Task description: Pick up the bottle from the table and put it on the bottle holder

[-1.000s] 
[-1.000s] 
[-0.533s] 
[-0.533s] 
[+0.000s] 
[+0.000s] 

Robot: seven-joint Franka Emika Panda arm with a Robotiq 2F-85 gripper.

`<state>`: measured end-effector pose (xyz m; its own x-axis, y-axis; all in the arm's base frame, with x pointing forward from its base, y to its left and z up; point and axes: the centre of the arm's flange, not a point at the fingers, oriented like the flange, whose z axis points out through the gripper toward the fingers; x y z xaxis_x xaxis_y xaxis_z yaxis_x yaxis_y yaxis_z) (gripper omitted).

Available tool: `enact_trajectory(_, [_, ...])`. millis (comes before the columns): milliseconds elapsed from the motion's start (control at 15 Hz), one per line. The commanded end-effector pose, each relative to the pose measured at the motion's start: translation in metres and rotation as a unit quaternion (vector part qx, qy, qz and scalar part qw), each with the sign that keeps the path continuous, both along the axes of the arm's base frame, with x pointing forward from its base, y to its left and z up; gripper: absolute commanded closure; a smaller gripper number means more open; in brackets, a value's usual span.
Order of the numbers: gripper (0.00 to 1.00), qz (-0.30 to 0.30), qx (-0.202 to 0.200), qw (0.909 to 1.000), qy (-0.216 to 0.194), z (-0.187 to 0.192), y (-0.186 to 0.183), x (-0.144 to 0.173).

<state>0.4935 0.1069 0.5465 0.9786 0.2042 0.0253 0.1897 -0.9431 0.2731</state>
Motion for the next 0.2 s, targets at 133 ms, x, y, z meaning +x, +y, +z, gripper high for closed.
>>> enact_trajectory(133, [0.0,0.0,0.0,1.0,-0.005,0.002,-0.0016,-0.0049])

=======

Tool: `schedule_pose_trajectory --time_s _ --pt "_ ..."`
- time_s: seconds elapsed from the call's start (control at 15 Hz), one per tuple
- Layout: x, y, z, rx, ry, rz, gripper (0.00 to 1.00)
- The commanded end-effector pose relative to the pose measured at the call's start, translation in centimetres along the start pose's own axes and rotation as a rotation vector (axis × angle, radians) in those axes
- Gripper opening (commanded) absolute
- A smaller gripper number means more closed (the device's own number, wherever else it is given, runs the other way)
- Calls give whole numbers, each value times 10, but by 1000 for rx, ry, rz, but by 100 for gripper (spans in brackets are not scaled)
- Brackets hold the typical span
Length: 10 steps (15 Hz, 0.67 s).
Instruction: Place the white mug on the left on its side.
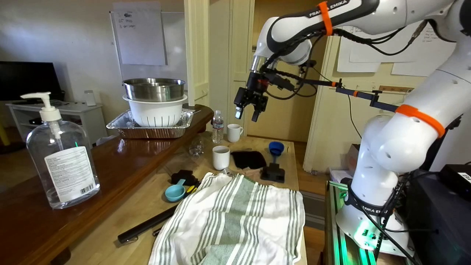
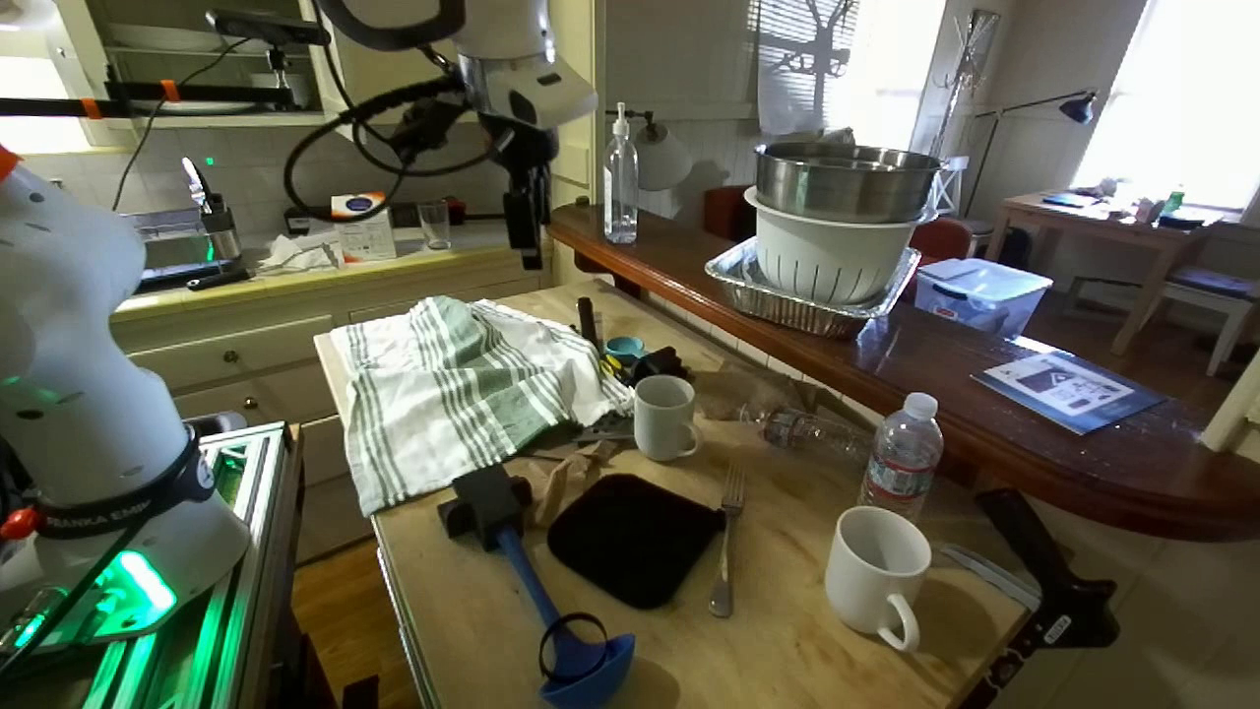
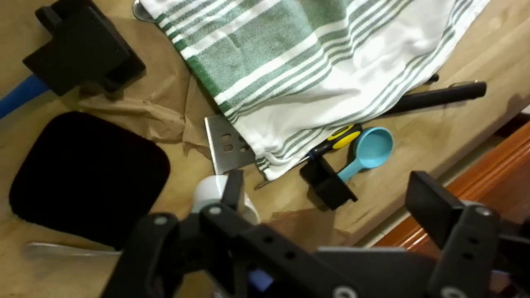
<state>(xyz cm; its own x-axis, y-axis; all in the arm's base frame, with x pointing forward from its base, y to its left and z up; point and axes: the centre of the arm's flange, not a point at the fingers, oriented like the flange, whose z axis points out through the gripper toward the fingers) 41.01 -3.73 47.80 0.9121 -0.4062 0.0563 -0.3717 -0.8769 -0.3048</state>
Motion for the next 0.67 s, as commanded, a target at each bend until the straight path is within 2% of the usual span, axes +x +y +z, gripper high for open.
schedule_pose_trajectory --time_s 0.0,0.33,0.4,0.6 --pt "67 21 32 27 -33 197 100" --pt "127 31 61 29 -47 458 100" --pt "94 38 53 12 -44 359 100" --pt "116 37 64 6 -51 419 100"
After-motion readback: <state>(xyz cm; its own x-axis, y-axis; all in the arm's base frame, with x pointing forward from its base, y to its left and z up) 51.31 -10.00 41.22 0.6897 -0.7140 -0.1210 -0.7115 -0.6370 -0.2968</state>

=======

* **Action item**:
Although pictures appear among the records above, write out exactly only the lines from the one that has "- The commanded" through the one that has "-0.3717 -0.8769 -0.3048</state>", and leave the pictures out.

* **Answer to this problem**:
- The commanded end-effector pose relative to the pose measured at the call's start, translation in centimetres along the start pose's own axes and rotation as a rotation vector (axis × angle, radians) in those axes
- Gripper opening (commanded) absolute
- A smaller gripper number means more closed (the device's own number, wherever else it is given, runs the other way)
- Calls give whole numbers, each value times 10, but by 1000 for rx, ry, rz, but by 100 for gripper (spans in brackets are not scaled)
- Brackets hold the typical span
Length: 10 steps (15 Hz, 0.67 s).
Instruction: Place the white mug on the left on its side.
<state>(xyz cm; its own x-axis, y-axis; all in the arm's base frame, with x pointing forward from its base, y to its left and z up; point and axes: the centre of the arm's flange, not a point at the fingers, oriented like the flange, whose z axis points out through the gripper toward the fingers) 41.01 -3.73 47.80 0.9121 -0.4062 0.0563 -0.3717 -0.8769 -0.3048</state>

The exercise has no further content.